シザースは車を俺達の目の前に停めて、運転席から降りてきた。黒いワークシャツとワークパンツ、薄汚れた灰色のバンズを履いている。十五歳だと言っていたので無免許だ。免許取得にはあと一年待つ必要がある。
「あん? お前、クリスじゃねぇか。何やってんだよ」
仲間たちは俺がクリス、という偽名を使っている事には何も言わなかった。本名を、ましてやクレイだなんて名乗れるはずもないと分かってくれたのだろう。それとも、口を挟めるような余裕がなかっただけか。ジェイクですら額に汗を浮かべて緊張しているのが分かる。彼らの目線は一度、シザースのベルトに挿してある拳銃に向き、その一挙手一投足を警戒していた。
「……今、学校の帰りだ。お察しの通り、俺達がK.B.Kだよ。正義の味方のな」
「やっぱそうだったかー。パトロールご苦労さん、ってとこだな。アイツらなら近くのコンビニにいたぜ」
「なんで教えてくれる? 今度はアイツらが怪我する番になるぜ」
シザースは自然な仕草で耳に挟んでいた紙巻きの大麻をくわえて火をつけた。たったそれだけでメンバーの何人かが身構える。
「なんでって、それがお前らの仕事なんだろ。親切で教えてんだぜ、何か文句あるか?」
「ねぇよ」
「なら礼ぐらい言えっての。んじゃ俺は行くぜ。あんまりやりすぎんなよ」
美味そうに煙を鼻から出しながら、シザースは運転席に戻った。仲間の緊張が少しだけ緩む。
「行くってどこにだ?」
「あぁ? ストーカーかよ、てめぇ。アジトだよアジト。招集かかってんの」
アジト……決まった集合場所があるのか。奴らはれっきとしたギャングだ。そういったものがあっても、当然と言えば当然だが。
「そうだ、お前らの事、報告しといてやろうか。高校生どもが街の治安維持活動に精を出してるってな」
「馬鹿、やめろ!」
「どこが馬鹿だってんだよ!」
俺が焦って大声を出すと、シザースも怒鳴り返してきた。そうだった、コイツはこういう奴だった。リカルドなんか、いよいよ俺が弾かれると思ったのか、腰を抜かしてしまっている。

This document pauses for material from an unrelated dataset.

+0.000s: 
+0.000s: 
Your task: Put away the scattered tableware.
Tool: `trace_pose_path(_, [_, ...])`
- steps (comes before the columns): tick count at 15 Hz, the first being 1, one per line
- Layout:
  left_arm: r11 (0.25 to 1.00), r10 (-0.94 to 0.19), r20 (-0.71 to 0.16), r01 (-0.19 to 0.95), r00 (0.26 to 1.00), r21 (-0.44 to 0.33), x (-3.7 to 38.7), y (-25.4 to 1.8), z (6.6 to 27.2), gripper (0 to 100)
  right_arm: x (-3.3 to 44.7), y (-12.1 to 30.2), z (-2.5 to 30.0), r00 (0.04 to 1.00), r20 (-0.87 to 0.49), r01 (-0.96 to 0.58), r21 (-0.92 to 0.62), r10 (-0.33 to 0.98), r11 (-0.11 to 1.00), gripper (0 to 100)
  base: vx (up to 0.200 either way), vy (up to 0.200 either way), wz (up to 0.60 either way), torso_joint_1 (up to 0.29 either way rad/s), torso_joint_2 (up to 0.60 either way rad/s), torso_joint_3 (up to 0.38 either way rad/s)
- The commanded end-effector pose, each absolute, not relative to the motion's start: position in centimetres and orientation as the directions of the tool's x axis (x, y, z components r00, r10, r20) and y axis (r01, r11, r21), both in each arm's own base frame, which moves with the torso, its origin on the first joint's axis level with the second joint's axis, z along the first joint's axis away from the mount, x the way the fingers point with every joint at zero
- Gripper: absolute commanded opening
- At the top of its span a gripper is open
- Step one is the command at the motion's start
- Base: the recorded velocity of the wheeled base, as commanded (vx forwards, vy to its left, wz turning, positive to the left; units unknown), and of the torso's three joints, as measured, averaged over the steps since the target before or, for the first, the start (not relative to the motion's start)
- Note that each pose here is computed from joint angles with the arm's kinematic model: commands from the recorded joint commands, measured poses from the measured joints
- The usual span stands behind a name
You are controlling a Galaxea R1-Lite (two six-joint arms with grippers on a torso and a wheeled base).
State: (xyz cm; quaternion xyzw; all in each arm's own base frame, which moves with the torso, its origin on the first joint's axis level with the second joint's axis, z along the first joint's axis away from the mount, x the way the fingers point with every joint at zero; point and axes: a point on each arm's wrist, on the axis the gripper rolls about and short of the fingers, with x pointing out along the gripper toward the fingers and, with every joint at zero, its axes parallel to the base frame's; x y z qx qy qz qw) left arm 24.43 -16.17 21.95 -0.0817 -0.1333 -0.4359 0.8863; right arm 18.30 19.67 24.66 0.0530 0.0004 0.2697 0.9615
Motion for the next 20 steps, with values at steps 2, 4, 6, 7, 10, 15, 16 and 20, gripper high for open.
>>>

「わざわざギャング連中の耳になんか入れなくていいって言ってんだよ!」
「恥ずかしがんなよ、気色わりぃ! 胸張ってりゃいいじゃねぇか! クソが……ムカつく高校生が治安維持活動してるって内容に変更だからな!」
「邪魔すんじゃねぇぞ、ギャングスタ!」
アクセルが踏まれると、クラウンヴィクトリアの巨体が砂利を踏みしめながらゆっくりと前進を始める。
「邪魔どころか情報与えただろ、バーカ! さっさと仕事して来い! じゃあな!」
「シザース! おい! 誰が馬鹿だ、こらぁ!」
立てられた中指が窓から出てきて、遠ざかっていく。
腰を抜かしていたリカルドが震える腕で俺の脚にしがみついてきた。
「お、お、おい……! ヤバくねぇか、クレイ!?」
「別にヤバくねぇよ! あの野郎、むやみやたらと言いふらすなっての」
「だから、それがヤバいんだろ……!」
「知れたところで結局、B.K.Bは俺らには何もしてこねぇよ! シザースの態度で分かっただろ! 行くぞ、ワンクスタ狩りだ!」
リカルド以外のメンバーは呆けた顔で見合うばかりだった。